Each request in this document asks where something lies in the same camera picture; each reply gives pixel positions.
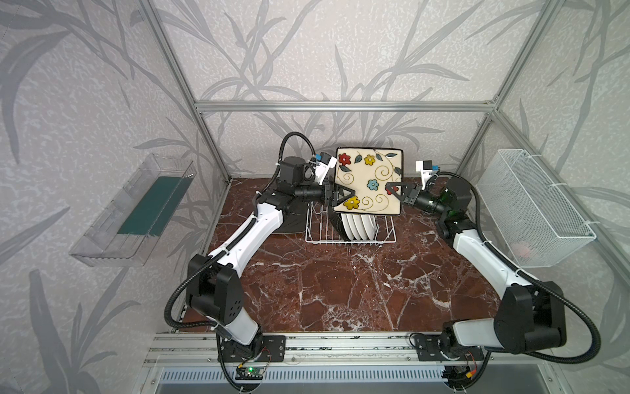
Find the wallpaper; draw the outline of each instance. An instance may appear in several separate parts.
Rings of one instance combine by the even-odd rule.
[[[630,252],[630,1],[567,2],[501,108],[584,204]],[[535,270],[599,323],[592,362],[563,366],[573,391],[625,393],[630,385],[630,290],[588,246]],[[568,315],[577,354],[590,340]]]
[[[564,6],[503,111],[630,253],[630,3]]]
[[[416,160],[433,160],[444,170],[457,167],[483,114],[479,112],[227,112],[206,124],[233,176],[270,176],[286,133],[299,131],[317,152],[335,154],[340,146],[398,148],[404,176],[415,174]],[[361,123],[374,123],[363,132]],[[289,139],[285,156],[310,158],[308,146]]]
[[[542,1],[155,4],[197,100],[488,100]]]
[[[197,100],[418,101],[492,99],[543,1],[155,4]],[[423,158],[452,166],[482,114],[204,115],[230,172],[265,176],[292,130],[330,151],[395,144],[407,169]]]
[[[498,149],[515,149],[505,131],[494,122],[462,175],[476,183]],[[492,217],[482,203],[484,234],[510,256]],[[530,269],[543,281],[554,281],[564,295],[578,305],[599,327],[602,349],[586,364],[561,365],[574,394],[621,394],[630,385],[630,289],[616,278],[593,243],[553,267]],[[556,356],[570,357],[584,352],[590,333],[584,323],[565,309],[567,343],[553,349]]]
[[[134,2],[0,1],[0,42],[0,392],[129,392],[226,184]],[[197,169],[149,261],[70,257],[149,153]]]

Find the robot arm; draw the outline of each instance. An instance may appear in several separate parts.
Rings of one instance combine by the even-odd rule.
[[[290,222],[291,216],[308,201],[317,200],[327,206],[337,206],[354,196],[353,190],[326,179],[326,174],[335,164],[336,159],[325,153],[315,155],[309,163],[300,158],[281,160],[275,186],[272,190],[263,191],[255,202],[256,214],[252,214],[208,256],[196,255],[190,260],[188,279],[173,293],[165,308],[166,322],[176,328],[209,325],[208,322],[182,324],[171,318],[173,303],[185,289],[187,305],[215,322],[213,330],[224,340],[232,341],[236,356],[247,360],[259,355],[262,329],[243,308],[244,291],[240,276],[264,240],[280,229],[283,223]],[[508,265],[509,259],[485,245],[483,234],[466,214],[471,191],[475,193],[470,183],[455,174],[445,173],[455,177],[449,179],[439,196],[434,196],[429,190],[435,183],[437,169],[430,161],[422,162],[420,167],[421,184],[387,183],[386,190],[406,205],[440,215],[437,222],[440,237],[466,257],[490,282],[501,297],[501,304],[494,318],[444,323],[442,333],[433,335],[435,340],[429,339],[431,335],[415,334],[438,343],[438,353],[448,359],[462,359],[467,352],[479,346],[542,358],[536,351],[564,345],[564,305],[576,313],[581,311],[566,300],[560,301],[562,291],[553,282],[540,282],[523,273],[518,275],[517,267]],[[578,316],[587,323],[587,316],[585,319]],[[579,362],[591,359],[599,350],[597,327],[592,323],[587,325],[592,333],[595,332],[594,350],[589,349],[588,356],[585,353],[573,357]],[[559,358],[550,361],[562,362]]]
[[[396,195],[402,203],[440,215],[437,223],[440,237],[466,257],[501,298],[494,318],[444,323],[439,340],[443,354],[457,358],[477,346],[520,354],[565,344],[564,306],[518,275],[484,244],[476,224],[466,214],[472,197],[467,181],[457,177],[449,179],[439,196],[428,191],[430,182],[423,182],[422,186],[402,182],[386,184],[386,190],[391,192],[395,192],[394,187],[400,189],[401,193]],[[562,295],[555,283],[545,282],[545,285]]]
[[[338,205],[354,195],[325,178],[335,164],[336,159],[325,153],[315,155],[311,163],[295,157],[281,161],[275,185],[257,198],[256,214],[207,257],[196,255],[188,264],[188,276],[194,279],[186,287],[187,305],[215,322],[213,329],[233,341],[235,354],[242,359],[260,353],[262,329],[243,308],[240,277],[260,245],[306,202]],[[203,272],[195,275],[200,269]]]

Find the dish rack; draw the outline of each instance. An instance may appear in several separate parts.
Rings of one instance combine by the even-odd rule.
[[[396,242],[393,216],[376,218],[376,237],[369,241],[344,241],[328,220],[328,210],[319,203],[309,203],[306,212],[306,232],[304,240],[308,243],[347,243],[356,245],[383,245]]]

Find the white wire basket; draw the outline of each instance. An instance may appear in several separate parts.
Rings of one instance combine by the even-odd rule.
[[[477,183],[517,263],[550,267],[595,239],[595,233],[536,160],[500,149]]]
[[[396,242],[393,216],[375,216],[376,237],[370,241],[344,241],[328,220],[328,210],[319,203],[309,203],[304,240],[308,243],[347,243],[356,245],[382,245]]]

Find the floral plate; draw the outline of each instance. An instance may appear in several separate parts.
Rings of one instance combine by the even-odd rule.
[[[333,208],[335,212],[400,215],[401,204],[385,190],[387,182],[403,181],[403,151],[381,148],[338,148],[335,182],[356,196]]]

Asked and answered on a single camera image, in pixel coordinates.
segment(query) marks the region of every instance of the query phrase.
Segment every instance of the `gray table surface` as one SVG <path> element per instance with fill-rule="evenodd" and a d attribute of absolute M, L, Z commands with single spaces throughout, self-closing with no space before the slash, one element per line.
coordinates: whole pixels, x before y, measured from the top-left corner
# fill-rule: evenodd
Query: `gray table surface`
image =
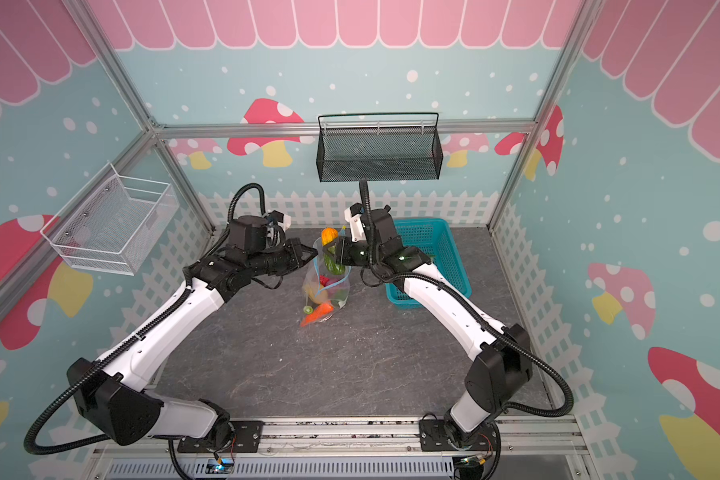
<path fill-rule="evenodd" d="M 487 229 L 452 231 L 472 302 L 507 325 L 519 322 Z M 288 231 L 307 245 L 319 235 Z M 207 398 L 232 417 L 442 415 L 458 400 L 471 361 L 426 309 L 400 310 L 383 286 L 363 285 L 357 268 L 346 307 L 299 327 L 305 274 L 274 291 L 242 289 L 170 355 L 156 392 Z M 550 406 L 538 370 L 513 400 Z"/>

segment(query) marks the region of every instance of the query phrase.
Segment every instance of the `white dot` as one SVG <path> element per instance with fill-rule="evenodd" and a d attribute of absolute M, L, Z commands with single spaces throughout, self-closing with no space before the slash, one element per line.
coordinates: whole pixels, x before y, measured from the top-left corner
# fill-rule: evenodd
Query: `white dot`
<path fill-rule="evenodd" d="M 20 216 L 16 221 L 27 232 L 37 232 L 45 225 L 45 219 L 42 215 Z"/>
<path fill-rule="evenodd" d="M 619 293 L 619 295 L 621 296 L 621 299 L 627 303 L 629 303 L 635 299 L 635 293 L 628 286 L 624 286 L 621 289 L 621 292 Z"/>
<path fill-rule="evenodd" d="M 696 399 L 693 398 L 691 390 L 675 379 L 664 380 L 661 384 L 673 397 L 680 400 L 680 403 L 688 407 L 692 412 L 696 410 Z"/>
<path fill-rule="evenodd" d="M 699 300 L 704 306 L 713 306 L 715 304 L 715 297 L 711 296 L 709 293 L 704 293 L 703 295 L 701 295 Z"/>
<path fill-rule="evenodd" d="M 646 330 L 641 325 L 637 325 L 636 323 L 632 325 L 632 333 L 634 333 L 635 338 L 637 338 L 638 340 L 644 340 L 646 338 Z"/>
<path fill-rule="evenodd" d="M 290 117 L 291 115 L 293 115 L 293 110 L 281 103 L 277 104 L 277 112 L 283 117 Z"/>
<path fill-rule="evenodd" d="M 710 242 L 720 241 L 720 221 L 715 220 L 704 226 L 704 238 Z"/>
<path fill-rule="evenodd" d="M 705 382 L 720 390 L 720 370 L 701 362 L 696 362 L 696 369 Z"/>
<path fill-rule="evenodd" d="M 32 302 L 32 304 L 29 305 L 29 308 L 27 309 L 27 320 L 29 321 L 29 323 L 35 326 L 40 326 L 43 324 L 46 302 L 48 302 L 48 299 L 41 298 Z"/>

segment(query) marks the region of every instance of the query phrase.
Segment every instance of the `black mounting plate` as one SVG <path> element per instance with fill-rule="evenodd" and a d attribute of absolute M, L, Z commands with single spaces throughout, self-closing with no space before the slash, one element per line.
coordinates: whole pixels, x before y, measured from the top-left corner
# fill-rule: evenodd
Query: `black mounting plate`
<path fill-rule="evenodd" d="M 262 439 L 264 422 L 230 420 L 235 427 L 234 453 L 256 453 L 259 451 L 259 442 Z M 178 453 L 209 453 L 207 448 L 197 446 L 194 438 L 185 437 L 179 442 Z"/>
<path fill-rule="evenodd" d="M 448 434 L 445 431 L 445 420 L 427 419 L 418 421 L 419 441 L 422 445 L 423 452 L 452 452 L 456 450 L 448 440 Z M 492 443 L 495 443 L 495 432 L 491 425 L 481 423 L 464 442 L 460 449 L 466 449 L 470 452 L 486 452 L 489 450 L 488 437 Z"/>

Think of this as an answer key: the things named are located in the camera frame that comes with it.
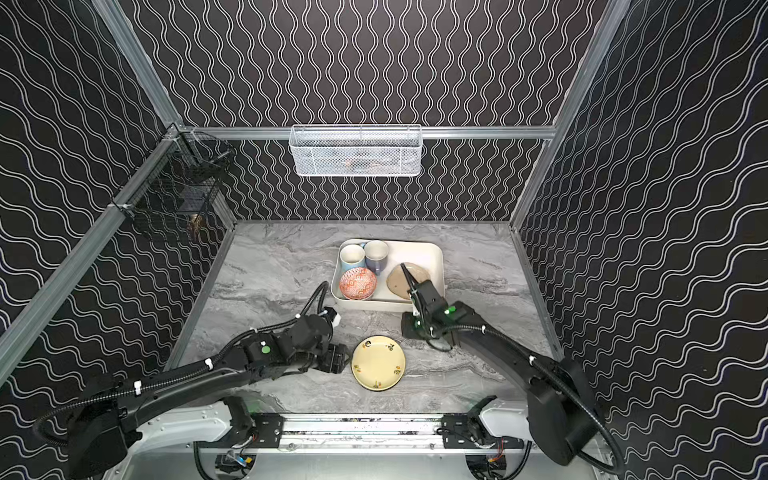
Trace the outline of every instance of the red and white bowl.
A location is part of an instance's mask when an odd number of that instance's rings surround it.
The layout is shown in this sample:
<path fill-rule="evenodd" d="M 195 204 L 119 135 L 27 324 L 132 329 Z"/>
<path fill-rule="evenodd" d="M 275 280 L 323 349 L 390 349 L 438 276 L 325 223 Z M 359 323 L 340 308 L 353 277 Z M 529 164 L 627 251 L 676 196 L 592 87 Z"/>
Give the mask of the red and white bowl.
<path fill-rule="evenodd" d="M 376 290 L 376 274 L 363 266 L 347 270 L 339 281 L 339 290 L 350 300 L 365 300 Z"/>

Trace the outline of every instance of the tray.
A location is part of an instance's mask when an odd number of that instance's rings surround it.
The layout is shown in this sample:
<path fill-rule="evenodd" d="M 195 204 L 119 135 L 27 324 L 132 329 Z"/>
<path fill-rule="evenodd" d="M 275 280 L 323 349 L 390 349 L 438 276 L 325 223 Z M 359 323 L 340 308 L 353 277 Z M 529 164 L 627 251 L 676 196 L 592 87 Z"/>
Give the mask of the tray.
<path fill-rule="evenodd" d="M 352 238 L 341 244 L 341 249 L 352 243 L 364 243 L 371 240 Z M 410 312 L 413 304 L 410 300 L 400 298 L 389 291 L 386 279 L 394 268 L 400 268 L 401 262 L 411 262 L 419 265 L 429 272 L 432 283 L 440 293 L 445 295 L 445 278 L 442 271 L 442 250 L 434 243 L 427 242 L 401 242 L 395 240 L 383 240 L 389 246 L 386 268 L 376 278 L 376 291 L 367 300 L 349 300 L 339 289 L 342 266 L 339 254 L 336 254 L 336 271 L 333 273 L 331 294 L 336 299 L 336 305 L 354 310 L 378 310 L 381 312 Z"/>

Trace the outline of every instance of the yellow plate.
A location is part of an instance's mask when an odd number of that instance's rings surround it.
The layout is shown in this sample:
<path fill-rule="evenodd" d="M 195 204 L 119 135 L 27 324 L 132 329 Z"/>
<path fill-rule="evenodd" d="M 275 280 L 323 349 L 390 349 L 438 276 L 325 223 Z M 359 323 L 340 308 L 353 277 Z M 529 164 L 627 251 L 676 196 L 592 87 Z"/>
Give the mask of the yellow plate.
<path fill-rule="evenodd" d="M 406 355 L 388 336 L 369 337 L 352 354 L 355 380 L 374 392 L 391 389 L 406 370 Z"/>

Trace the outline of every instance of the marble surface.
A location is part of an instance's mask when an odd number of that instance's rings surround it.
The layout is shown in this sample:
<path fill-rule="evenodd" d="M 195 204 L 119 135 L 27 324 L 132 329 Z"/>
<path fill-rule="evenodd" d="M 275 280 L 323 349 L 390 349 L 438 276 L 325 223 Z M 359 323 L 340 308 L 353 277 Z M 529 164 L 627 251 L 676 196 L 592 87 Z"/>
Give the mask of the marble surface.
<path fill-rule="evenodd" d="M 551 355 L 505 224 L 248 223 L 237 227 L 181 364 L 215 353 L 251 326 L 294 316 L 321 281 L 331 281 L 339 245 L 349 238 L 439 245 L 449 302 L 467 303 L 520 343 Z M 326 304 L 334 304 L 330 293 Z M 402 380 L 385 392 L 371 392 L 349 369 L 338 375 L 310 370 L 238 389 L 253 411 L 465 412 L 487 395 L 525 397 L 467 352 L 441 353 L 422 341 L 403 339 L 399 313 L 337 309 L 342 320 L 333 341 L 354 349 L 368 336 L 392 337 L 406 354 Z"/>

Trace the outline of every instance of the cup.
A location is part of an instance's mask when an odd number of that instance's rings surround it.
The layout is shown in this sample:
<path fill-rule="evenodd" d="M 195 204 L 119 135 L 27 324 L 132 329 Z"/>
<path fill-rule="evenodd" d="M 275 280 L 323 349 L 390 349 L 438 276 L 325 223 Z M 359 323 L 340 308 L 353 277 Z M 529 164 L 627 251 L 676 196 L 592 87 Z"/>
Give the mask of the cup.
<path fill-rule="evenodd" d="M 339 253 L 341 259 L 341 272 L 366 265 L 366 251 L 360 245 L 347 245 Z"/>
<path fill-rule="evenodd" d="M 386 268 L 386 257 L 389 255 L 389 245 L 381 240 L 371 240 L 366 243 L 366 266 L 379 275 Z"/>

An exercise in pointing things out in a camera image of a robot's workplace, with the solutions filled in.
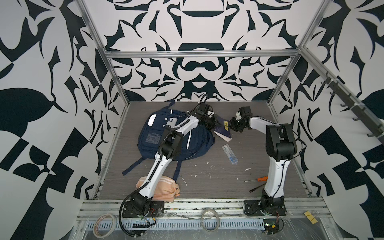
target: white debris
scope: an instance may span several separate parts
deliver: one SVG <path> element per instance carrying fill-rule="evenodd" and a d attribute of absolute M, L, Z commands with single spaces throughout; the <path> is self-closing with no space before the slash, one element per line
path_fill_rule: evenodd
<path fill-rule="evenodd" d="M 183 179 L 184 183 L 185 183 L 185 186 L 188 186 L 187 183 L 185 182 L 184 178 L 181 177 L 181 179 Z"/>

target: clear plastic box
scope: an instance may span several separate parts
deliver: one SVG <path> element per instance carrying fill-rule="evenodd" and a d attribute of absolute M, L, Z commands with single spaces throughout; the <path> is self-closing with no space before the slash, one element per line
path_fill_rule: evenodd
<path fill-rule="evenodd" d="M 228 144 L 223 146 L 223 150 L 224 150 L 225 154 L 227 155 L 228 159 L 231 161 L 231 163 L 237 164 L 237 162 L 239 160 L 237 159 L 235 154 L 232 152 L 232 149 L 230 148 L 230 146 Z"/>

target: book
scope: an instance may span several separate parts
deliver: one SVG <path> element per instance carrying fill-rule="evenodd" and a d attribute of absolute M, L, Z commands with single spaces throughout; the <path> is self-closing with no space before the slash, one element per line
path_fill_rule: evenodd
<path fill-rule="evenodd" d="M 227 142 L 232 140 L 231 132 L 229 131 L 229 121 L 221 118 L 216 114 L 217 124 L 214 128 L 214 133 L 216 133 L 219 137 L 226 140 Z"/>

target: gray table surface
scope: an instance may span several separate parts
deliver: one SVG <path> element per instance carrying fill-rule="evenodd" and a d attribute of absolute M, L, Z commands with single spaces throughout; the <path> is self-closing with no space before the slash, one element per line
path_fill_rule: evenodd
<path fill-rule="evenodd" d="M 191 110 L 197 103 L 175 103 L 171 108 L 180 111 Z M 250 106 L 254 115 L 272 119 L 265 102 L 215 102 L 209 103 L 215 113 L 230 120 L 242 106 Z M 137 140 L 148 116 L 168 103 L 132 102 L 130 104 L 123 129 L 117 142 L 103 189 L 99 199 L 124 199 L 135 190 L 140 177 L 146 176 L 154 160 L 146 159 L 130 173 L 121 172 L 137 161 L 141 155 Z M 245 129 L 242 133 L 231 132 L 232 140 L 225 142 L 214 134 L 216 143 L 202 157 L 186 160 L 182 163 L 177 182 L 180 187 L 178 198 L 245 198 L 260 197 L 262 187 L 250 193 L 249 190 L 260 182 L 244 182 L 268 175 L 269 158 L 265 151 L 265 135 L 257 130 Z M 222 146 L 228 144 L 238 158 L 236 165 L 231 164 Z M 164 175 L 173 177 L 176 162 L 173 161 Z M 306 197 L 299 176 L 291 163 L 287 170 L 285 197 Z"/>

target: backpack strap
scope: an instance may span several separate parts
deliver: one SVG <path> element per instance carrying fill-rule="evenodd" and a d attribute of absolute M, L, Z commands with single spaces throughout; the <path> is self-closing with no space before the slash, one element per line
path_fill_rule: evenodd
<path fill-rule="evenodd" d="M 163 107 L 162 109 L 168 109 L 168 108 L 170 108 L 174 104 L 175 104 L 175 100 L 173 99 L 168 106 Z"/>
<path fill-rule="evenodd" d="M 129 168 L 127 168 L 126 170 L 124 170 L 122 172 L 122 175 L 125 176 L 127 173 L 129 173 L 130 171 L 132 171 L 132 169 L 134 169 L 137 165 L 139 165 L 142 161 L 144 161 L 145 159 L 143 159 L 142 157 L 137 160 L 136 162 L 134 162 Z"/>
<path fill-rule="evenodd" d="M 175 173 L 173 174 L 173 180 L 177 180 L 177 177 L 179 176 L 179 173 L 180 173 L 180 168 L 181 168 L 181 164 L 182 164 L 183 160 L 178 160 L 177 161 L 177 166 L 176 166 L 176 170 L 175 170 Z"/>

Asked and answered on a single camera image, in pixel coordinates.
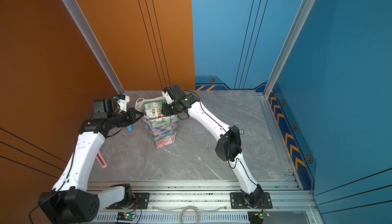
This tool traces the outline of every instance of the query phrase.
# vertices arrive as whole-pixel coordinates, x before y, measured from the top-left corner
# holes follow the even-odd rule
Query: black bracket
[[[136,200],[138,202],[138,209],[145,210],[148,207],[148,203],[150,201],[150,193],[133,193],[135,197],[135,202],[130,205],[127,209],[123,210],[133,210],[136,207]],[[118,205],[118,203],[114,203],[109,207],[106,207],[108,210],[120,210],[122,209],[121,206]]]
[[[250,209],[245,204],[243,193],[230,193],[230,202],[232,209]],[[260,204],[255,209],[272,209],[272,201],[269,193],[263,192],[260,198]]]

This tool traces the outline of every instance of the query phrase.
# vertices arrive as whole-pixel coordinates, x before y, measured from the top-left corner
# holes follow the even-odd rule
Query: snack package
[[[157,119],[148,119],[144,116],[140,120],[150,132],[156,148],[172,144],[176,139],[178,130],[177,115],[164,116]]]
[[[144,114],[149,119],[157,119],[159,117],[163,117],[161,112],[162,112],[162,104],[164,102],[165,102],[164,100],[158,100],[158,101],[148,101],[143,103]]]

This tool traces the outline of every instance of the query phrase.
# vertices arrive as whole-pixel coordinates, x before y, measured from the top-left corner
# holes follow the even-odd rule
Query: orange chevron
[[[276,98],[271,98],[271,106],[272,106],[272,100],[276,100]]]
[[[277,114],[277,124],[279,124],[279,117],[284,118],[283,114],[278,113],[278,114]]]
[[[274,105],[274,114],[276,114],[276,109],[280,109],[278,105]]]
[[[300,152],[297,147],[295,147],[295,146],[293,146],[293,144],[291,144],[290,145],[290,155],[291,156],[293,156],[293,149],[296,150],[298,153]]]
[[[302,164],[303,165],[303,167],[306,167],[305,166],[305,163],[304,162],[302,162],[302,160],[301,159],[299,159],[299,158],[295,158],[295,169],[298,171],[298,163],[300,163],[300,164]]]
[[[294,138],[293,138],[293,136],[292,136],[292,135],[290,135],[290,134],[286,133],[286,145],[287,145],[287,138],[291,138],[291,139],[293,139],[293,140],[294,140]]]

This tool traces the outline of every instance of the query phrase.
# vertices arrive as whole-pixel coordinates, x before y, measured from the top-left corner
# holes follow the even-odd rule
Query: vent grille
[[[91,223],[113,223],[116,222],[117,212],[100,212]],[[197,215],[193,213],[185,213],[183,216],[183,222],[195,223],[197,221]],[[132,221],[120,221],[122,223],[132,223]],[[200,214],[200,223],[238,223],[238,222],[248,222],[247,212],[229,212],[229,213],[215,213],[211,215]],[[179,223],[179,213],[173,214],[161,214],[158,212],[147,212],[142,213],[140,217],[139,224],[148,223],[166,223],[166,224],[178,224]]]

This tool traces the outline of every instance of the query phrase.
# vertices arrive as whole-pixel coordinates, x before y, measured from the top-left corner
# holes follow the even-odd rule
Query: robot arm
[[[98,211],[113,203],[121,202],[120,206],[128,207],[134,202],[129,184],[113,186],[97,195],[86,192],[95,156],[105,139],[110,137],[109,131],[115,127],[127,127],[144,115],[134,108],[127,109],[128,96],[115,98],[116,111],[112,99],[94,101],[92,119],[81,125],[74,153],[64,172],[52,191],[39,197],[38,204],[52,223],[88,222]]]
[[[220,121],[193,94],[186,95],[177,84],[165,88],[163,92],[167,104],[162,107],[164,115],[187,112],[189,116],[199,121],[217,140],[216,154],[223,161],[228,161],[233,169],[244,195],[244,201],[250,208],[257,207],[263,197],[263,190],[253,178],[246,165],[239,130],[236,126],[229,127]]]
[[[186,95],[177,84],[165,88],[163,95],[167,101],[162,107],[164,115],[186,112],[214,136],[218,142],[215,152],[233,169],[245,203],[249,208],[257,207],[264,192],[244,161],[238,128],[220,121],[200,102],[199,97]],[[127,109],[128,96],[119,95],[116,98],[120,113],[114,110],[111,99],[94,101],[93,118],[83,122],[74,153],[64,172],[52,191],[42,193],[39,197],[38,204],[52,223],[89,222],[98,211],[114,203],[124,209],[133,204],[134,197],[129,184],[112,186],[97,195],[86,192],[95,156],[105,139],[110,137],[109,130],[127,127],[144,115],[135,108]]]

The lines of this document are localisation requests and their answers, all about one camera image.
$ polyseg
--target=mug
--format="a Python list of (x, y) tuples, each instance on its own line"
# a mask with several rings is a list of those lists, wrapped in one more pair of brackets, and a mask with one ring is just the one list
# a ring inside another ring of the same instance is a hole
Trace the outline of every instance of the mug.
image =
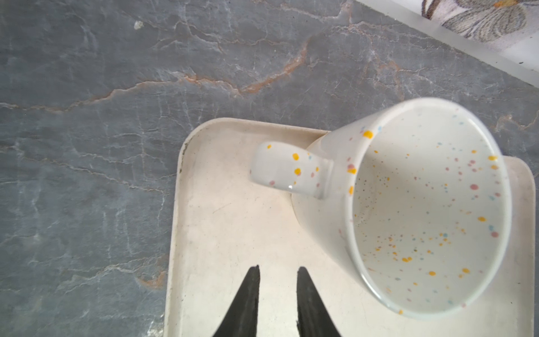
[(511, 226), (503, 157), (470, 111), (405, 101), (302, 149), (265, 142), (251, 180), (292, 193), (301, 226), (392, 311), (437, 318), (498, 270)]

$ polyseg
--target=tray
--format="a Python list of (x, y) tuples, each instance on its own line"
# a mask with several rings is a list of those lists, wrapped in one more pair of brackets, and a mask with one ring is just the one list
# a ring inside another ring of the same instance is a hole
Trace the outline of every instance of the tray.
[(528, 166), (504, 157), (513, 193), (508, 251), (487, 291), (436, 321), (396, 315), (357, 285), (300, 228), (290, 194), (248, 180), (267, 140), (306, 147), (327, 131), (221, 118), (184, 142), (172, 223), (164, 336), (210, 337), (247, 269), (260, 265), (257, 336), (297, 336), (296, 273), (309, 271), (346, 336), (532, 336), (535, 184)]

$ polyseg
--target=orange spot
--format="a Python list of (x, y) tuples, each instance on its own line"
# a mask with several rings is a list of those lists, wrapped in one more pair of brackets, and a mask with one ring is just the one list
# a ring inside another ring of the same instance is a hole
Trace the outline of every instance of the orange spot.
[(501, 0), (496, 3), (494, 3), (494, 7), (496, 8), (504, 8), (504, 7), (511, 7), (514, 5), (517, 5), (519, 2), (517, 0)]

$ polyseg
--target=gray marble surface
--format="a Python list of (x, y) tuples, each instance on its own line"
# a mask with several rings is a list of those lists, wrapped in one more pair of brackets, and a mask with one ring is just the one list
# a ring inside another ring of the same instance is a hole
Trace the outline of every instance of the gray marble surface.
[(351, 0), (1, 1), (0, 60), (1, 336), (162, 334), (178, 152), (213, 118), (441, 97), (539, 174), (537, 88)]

☆ ☆ ☆ ☆

YOUR GOAL -
The answer must consist only of the lines from the beginning of the entries above through the line that holds "Find the wallpaper;", reproduced exactly and without pictures.

YOUR RESPONSE -
Each request in this document asks where something lies in the same camera picture; each reply gives pixel positions.
Find the wallpaper; draw the outline of each instance. An instance may appear in several separate parts.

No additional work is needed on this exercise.